↓

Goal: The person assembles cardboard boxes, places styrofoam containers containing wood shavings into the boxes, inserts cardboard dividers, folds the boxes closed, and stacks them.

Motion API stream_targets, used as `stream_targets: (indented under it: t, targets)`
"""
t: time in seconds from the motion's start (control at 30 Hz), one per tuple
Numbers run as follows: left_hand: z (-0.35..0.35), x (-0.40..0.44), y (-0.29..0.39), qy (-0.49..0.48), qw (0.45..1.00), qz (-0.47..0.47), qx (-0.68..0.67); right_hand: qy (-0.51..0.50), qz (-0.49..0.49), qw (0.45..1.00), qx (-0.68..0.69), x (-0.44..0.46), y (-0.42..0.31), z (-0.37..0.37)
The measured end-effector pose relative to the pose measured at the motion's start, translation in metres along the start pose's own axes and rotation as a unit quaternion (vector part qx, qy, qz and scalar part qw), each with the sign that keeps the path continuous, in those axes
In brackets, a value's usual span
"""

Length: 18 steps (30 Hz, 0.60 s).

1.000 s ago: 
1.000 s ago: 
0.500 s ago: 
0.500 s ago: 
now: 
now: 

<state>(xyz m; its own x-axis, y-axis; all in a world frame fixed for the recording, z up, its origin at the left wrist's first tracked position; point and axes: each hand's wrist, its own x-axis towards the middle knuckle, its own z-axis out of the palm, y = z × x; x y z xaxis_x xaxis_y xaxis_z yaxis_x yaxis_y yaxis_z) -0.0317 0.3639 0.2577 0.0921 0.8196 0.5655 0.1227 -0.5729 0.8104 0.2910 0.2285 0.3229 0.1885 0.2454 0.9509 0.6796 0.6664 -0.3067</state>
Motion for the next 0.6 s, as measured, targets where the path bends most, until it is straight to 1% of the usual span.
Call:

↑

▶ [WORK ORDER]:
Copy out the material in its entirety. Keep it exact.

▶ [ANSWER TO THIS TASK]:
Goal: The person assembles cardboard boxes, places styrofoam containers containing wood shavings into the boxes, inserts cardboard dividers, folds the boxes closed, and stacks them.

Motion API stream_targets, used as `stream_targets: (indented under it: t, targets)`
"""
t: time in seconds from the motion's start (control at 30 Hz), one per tuple
Numbers run as follows: left_hand: z (-0.35..0.35), x (-0.40..0.44), y (-0.29..0.39), qy (-0.49..0.48), qw (0.45..1.00), qz (-0.47..0.47), qx (-0.68..0.67); right_hand: qy (-0.51..0.50), qz (-0.49..0.49), qw (0.45..1.00), qx (-0.68..0.69), x (-0.44..0.46), y (-0.42..0.31), z (-0.37..0.37)
The measured end-effector pose relative to the pose measured at the motion's start, translation in metres along the start pose's own axes and rotation as a unit quaternion (vector part qx, qy, qz and scalar part qw), each with the sign that keeps the path continuous, in those axes
In brackets, a value's usual span
"""

Length: 18 steps (30 Hz, 0.60 s).

1.000 s ago: 
1.000 s ago: 
0.500 s ago: 
0.500 s ago: 
now: 
now: 

<state>(xyz m; its own x-axis, y-axis; all in a world frame fixed for the recording, z up, its origin at the left wrist's first tracked position; point and axes: each hand's wrist, its own x-axis towards the middle knuckle, its own z-axis out of the palm, y = z × x; x y z xaxis_x xaxis_y xaxis_z yaxis_x yaxis_y yaxis_z) -0.0317 0.3639 0.2577 0.0921 0.8196 0.5655 0.1227 -0.5729 0.8104 0.2910 0.2285 0.3229 0.1885 0.2454 0.9509 0.6796 0.6664 -0.3067</state>
Motion for the next 0.6 s, as measured, targets where the path bends most, until it is straight to 1% of the usual span.
Call:

The work on this exercise is finished.